Co najważniejsze - na wspomnianym wyżej serwisie, jak i na większości innych, jest to przeważnie dziecinnie proste. Wystarczy wpisać nazwę sklepu, kod rabatowy oraz jego rodzaj, a także datę ważności oferty. Ponadto możesz też zareklamować go konkretną grafiką i bezpośrednio przekierować do swojego sklepu internetowego.

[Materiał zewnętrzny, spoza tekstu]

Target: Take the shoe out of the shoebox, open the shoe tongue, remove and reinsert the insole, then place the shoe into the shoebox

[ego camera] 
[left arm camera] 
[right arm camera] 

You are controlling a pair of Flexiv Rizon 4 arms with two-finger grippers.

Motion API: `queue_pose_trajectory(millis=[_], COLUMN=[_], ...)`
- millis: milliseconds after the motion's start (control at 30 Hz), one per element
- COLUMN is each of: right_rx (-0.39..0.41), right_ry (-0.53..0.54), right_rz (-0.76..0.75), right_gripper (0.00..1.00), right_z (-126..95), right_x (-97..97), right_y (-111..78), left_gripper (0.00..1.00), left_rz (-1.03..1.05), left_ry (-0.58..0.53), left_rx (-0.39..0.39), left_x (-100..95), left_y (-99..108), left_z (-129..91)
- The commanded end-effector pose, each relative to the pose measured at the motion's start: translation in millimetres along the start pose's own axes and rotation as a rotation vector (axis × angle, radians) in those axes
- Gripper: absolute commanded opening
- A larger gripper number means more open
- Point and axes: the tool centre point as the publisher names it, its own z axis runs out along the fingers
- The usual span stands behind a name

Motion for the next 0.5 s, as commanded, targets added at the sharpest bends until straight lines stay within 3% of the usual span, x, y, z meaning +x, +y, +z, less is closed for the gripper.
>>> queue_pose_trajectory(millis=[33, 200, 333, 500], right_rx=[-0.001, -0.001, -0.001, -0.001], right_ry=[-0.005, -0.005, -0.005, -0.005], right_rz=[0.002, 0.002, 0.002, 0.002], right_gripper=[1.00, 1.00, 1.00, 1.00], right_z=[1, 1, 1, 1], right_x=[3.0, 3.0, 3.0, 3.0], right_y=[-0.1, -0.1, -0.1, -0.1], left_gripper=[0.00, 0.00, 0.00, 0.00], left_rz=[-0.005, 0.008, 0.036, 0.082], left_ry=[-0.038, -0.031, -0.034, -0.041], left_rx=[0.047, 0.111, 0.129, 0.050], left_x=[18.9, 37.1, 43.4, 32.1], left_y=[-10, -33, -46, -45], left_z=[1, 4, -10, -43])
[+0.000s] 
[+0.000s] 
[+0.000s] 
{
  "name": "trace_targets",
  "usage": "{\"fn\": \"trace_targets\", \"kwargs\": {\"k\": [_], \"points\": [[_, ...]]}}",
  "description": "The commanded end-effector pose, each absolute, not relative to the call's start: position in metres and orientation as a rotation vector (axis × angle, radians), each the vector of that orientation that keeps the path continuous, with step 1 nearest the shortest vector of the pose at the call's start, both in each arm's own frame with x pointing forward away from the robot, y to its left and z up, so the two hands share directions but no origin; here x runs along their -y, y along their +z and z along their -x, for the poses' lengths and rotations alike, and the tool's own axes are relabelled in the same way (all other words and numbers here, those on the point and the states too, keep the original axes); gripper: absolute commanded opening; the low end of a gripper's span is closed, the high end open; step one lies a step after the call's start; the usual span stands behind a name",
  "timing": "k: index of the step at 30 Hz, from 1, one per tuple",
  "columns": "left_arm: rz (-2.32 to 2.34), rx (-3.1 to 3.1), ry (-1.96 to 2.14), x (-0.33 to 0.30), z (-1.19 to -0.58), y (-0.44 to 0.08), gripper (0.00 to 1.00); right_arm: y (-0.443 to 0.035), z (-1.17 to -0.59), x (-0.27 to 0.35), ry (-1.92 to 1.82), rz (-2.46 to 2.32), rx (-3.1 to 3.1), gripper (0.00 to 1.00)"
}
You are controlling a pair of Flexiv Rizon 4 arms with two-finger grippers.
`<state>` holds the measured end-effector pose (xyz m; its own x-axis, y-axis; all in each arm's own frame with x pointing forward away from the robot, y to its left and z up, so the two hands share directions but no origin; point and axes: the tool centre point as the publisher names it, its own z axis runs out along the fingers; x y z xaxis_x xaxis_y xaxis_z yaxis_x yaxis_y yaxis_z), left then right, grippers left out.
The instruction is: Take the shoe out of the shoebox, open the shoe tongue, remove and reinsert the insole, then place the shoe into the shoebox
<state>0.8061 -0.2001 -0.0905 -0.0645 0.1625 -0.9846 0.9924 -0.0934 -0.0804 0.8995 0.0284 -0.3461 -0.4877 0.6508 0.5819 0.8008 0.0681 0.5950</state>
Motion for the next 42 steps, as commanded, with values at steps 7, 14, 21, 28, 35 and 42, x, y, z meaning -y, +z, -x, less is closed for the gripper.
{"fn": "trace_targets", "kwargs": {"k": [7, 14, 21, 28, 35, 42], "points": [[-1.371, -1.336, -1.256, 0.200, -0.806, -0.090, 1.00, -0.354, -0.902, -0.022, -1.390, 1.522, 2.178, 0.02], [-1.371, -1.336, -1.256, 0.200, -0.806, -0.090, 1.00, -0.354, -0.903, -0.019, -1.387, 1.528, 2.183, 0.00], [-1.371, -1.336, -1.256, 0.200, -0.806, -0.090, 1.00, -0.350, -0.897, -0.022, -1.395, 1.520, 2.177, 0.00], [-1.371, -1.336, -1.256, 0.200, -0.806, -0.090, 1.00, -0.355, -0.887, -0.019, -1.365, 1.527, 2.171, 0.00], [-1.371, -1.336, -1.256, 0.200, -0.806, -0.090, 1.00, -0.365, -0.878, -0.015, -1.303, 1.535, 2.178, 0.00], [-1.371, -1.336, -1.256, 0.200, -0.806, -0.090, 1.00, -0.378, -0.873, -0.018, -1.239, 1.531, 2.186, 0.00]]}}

Tym samym osiągamy nasz główny cel. Większa liczba klientów bezpośrednio wpływa na większą sprzedaż. Jak widać dobrze rozegrana kwestia kodów promocyjnych może dać Ci mnóstwo korzyści. Nawet jednorazowa kampania z taką zniżką może w krótkim czasie pomóc zdobyć przychylność pokaźnej bazy klientów, która jest niezbędnym punktem wyjścia do odniesienia sukcesu we właściwie każdej branży. Jak zdobyć swoją bazę? My pokazaliśmy tylko jedną z niezliczonej ilości sposobów, która jednak wydaje nam się jedną z najlepszych, zwłaszcza dla sklepów, także tych internetowych. Warto jednak pamiętać, że droga do serca klienta wiedzie... wieloma ścieżkami. Każdy jest kupujący jest inny i ma zupełnie inne wymagania, a Twoją rolą jest to, by zatrzymać go u siebie jak najdłużej i... sprzedawać.